Geen recht op aftrek voor vervalste facturen

Op 20 januari 2017 is een uitspraak gepubliceerd waarin Gerechtshof Arnhem-Leeuwarden (hierna: gerechtshof) heeft geoordeeld, dat de betwiste facturen niet authentiek zijn en dat de facturen zelf door X zijn opgesteld om de aftrekbare voorbelasting te verhogen en zo aanspraak te maken op een extra teruggaaf van btw.  

Feiten
X was btw-ondernemer. De activiteiten bestonden uit het lijmen van wanden in de bouwsector. X maakte hierbij geregeld gebruik van onderaannemers. Tijdens een boekenonderzoek in 2009 is geconstateerd dat verschillende facturen met pen of potlood waren gewijzigd en dat er geen aansluiting bestond tussen de administratie en de ingediende btw-aangiften.

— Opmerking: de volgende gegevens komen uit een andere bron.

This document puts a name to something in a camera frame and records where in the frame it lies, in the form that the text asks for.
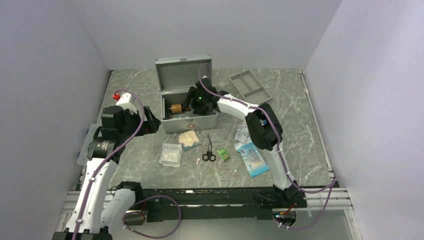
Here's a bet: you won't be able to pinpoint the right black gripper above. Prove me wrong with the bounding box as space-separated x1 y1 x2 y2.
181 87 208 116

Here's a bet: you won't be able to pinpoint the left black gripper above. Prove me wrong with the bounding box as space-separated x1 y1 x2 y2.
118 105 160 141

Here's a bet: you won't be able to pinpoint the brown bottle orange cap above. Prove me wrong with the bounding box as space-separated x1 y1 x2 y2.
169 103 191 114

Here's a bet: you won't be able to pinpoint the grey metal medicine case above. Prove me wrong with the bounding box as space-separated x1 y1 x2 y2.
154 54 218 134

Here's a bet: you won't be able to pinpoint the clear gauze pad packet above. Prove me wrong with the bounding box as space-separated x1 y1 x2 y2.
159 143 183 168

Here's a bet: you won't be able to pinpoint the grey plastic divider tray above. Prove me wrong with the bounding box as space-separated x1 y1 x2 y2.
229 69 273 105

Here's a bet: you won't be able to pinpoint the blue white medical pouch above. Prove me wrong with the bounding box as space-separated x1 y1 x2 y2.
234 137 270 178

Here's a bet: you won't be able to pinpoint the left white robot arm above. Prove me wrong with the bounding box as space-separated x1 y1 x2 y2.
52 105 161 240

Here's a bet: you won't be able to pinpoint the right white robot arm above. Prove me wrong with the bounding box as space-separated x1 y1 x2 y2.
186 76 307 208

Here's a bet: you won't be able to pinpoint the cream latex gloves packet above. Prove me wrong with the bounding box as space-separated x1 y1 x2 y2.
178 130 200 152

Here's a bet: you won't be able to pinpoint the clear bag alcohol wipes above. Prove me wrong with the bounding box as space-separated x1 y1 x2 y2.
234 123 249 143

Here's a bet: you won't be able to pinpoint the small green box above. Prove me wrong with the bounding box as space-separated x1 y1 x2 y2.
217 148 230 162

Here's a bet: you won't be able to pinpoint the clear plastic storage box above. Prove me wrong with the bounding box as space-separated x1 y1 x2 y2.
76 123 101 166

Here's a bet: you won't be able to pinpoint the black handled scissors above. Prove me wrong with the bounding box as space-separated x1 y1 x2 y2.
202 133 216 162

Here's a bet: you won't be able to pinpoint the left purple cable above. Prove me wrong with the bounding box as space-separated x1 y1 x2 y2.
69 89 147 240

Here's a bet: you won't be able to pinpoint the purple cable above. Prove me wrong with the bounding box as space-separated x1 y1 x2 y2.
69 89 147 240
198 63 337 231

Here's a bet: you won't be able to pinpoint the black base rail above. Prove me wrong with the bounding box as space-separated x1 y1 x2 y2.
129 186 308 223

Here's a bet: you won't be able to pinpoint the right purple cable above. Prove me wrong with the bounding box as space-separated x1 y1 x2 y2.
198 63 337 231

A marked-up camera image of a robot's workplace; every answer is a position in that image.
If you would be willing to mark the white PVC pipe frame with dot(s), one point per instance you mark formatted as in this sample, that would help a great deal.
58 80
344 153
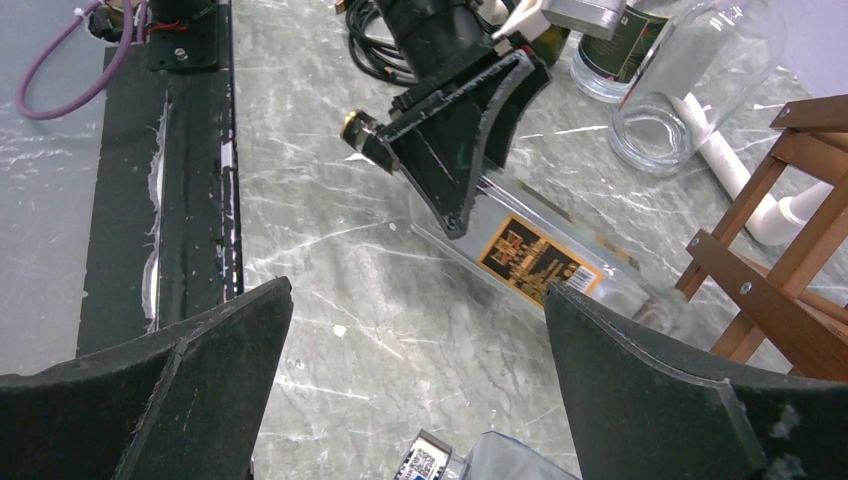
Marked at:
773 222

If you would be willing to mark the clear glass bottle white cap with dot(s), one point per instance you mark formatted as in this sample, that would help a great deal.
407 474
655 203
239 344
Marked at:
605 69

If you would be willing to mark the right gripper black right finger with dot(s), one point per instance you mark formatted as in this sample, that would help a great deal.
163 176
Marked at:
643 405

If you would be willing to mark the clear glass bottle silver cap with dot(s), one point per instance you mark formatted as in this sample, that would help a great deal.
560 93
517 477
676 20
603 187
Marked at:
702 68

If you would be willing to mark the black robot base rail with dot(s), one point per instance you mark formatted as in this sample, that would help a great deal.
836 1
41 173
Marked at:
165 238

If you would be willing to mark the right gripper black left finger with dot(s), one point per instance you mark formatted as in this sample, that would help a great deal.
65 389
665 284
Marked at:
183 402

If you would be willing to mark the dark green wine bottle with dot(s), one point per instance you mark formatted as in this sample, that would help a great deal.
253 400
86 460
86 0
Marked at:
549 45

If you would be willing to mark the brown wooden wine rack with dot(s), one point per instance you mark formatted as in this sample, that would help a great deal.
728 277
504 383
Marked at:
776 303

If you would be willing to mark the small clear bottle black cap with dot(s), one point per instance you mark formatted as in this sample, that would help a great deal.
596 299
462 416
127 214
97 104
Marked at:
518 241

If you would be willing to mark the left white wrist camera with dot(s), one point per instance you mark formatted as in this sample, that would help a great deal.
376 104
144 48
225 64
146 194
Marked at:
595 18

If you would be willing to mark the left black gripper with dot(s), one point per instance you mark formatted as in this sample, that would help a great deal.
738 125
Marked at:
466 103

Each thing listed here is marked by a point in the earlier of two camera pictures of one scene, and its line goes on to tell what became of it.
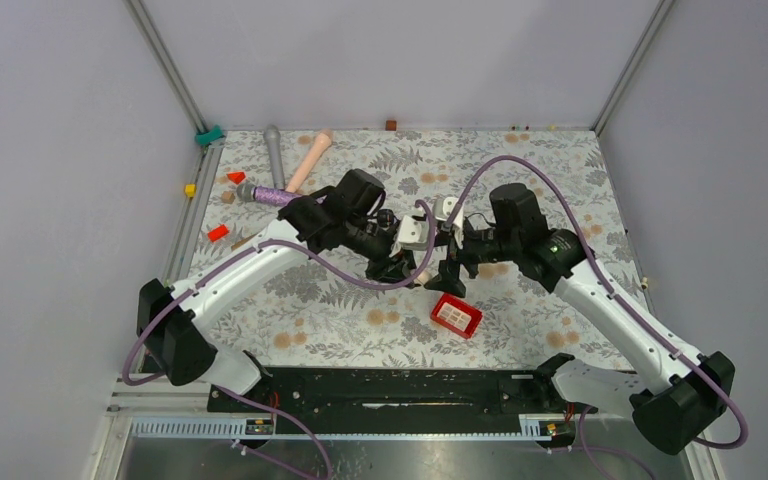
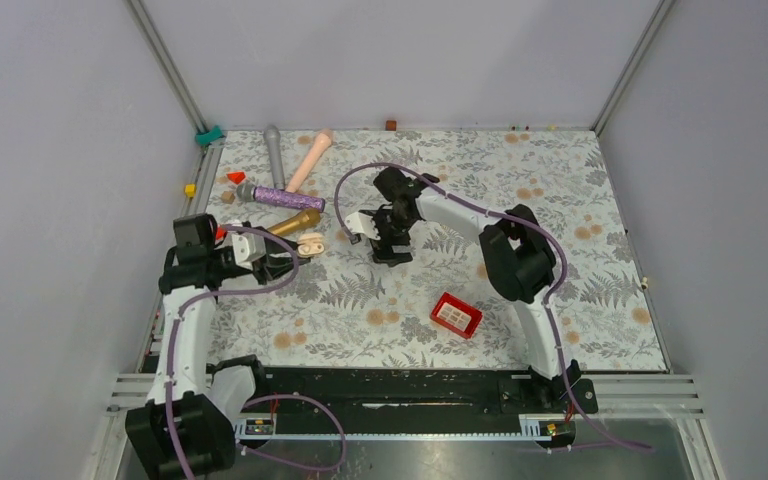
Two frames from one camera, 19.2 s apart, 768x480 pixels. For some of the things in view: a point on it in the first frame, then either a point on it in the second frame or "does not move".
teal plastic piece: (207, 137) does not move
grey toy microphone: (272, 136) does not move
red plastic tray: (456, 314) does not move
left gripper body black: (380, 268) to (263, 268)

Naar aanleiding van de bevindingen tijdens het onderzoek is een strafrechtelijk onderzoek ingesteld tegen X en zijn partner (uiteindelijk is X in de strafzaak veroordeeld wegens het opzettelijk doen van onjuiste btw-aangiften en het plegen van valsheid in geschrift door het vervalsen van drie facturen).
In het controlerapport van 2009 heeft de controlerend ambtenaar vermeld dat op diverse facturen wijzigingen zijn aangebracht, waardoor er onjuiste bedragen aan voorbelasting in de btw-aangiften zijn meegenomen. Daarnaast wordt opgemerkt dat het vermoeden bestaat dat ook een aantal andere facturen valselijk door X is opgemaakt om een hogere teruggave van btw te bewerkstelligen. De inspecteur heeft vervolgens aan X een naheffingsaanslag opgelegd. De inspecteur stelt zich op het standpunt dat, nog afgezien of deze facturen de realiteit weergeven, de door twee onderaannemers in rekening gebrachte btw niet aftrekbaar is, omdat op de door deze ondernemers verrichte prestaties de verleggingsregeling van toepassing is.
Bij één onderaannemer heeft de inspecteur een derdenonderzoek ingesteld. Deze onderaannemer heeft verklaard dat de door X overlegde facturen niet door hem en tevens niet in opdracht van hem zijn opgemaakt, dat hij per project slechts bedragen van enkele honderden euro’s factureerde, dat hij de op de facturen vermelde bedragen nooit heeft ontvangen en dat de op de facturen vermelde handtekeningen niet overeenkomen met zijn handtekening. In geschil is of X recht heeft op aftrek van de btw in verband met de betwiste facturen.

Oordeel gerechtshof
Het gerechtshof merkt allereerst op dat de betwiste facturen betrekking hebben op diensten die op de bouwplaats zijn uitgevoerd, namelijk het lijmen van muren en dat op dergelijke facturen geen btw mag worden vermeld, omdat de heffing is verlegd naar degene aan wie de diensten worden verleend. Vervolgens gaat het gerechtshof in op de vraag of de betwiste facturen vals zijn. Het gerechtshof oordeelt dat de betwiste facturen niet authentiek zijn en dat de facturen niet door de onderaannemer zijn uitgereikt. X heeft de betwiste facturen zelf opgesteld om de aftrekbare voorbelasting te verhogen en zo aanspraak te maken op een extra teruggaaf van btw. Daarbij weegt het gerechtshof mee dat X in hoogste instantie is veroordeeld wegens het opzettelijk doen van onjuiste btw-aangiften waardoor te weinig belasting werd geheven en het plegen van valsheid in geschrifte.